Si pone quindi la questione della percezione delle questioni ambientali. Spiccano due elementi distinti, menzionati ciascuno dal 40% dei consumatori: l'uso di prodotti tossici per la pelle, e i bassi salari e condizioni di lavoro dei lavoratori. Si menzionano anche l’inquinamento generato dalla produzione (33%), i materiali “generatori di sofferenza” (28%), il mancato riciclaggio degli indumenti a fine vita (28%), l’inquinamento legato ai trasporti (26%) e la mancanza di rispetto per la diversità per marca (16%).

Temu è stato invitato alle porte della Top 15 in un anno – IFM

In termini di brand e marchi, solo l’8% delle aziende non ha intrapreso alcuna azione particolare sui materiali nel 2024. D’altro canto, il 65% ha aumentato l’uso di materiali etichettati eco-responsabili, il 58% ha utilizzato materiali riciclati e il 58 % di aver migliorato la tracciabilità dei propri materiali. Inoltre, il 35% si rivolge a materiali organici e il 13% rinuncia a pelle, pelliccia, mohair o angora.

L’opportunità offusca la nozione di prezzo

Al crocevia tra le questioni del prezzo e dell’uso sostenibile dei prodotti, i prodotti di seconda mano rappresentano ormai il 12% del mercato francese dell’abbigliamento, delle calzature e della pelletteria. Dal punto di vista commerciale, non meno del 58% dei marchi e dei rivenditori ora vende direttamente prodotti di seconda mano. Si tratta di un aumento di 10 punti in un anno. Inoltre, il 25% delle aziende consultate indica che è prevista un'attività dell'usato.

Dal lato dei clienti, non meno del 32% dei consumatori ora preferisce sistematicamente l’usato, giudicando che i nuovi prodotti siano “eccessivamente” costosi. «Dopo il moltiplicarsi delle promozioni e del fast fashion, l'usato partecipa a un offuscamento dei parametri di riferimento in materia di prezzi», osserva il direttore dell'Osservatorio.

Gildas Minvielle (IFM) – OG/FNW

Solo il 13% non ha cambiato le proprie abitudini, ritenendo che i prodotti nuovi e usati abbiano prezzi comparabili. D'altra parte, più persone sottolineano che l'usato offre l'accesso a prodotti di migliore qualità o marchi di lusso (27%), o mescola acquisti nuovi e di seconda mano anche se il primo rimane più costoso (28%).

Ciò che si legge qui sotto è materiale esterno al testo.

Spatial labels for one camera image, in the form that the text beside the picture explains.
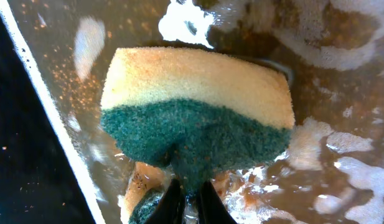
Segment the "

La quota di abbigliamento, calzature e pelletteria nella spesa delle famiglie è scesa al 3,3% lo scorso anno, rispetto al 3,7% di due anni prima. Questa cifra è salita al 6,4% nel 1995. Questo calo “è un fenomeno costante sia nei periodi di crisi che in quelli di crescita”, osserva Gildas Minvielle. Quest'ultimo sottolinea che in trent'anni la crescita media della spesa per la moda è dello 0,2% annuo in volume, e soprattutto dello 0,3% annuo in prezzi, contro il +1,4% dell'insieme dei beni. “È quindi falso dire che la spesa per l’abbigliamento è in calo: è infatti la loro quota relativa al consumo che si sta riducendo”.